4. Contact the manufacturer and consider replacing the arrester.

The threshold value for resistive leakage current will vary from arrester to arrester, depending on type, and can be established in different ways. Some manufacturers provide so-called ‘maximum recommended levels’ for the resistive leakage current for each type of arrester. When such values are given, the corrected values for resistive leakage current can be compared directly to maximum recommended levels (which could be in the range of 100-500 µA, depending on type). If maximum recommended resistive leakage current values are not available from the manufacturer, risk assessment or threshold values for that particular type of arrester can be established based on experience, as follows:

• Measure the resistive leakage current just after commissioning and use this as the arrester’s baseline reading. If the leakage current eventually increases by a factor larger than 3 to 4 times this baseline value, this is indicative of severe ageing.
• Make an individual comparison of all three arresters of the same type in a three-phase configuration. If one shows consistently and significantly higher levels than the other two, this might indicate ageing.
• Compare the resistive leakage currents in all arresters of the same type in the grid: Firstly, if one or a few arresters show significantly higher levels than the others of the same type, this may indicate ageing and requires closer follow-up. Secondly, if a number of arresters show low values at the same level, these may be used as good/acceptable levels for this type of arrester. Thirdly, if one or more arresters have been in service for only a couple of years, the measured values are expected to be close to baseline readings.

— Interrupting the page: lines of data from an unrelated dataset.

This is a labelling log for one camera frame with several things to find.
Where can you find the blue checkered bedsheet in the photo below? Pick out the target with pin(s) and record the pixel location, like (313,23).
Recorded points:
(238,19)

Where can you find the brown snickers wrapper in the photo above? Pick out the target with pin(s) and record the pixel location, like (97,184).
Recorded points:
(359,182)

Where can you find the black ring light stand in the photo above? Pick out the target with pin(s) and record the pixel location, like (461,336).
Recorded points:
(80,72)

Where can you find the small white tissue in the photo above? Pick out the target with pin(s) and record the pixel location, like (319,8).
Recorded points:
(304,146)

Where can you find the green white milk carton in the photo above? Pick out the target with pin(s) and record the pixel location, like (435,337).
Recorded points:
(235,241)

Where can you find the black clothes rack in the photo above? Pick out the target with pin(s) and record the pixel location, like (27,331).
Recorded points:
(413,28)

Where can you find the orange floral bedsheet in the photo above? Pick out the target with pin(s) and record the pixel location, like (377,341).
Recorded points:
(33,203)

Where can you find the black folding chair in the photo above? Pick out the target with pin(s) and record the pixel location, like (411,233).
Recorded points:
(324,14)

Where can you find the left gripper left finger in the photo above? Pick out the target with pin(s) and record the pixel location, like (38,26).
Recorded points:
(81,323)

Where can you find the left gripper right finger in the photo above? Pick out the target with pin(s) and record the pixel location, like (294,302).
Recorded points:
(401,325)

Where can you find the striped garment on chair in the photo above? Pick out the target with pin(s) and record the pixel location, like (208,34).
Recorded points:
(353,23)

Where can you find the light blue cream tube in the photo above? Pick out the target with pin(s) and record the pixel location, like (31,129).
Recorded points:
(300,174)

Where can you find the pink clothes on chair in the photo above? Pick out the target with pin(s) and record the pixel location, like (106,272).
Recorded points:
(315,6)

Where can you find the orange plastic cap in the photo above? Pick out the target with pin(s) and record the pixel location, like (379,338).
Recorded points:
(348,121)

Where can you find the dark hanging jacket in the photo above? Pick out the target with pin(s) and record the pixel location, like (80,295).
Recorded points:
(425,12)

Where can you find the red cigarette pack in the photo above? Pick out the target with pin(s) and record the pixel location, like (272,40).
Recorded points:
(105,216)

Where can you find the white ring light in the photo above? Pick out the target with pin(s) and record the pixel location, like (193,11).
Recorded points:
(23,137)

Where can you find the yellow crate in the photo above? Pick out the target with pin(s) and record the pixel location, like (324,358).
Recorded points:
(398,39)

In general, MOSAs should ideally be tested subsequent to any unusual fault situations as well as after periods with especially difficult climatic or pollution conditions affecting the grid. In this regard, the following strategy is recommended (but can be modified based on local experience):

1. Classify and identify all arresters (name of substation, bay/line and phase, nameplate data, manufacturer, type designation, year/date of commissioning etc., historical data/failure rates, importance etc.);
2. Establish threshold levels/maximum recommended levels for the resistive leakage current for each type;
3. Define action limits (e.g. good condition, re-test/monitor continuously, replace);
4. Define measurement frequency (e.g. normal, often, continuous monitoring, or only after special fault situations);
5. Define verification actions after replacement (laboratory test, dissection/inspection);
6. Evaluate measurements, action limits, regularity of measurements and verification tests to optimize test strategy.


Conclusions

Leakage current measurements based on THRC have proven a reliable and efficient methodology to assess the service condition of gapless metal oxide surge arresters, in accordance with IEC recommendations. Implementing a testing strategy for substation arresters in the grid will not only optimize their lifetime utilization but also ensure that bad or aged arresters are replaced before they fail. This will contribute to increased reliability and safety while also eliminating the substantial costs associated with failure and unplanned outages.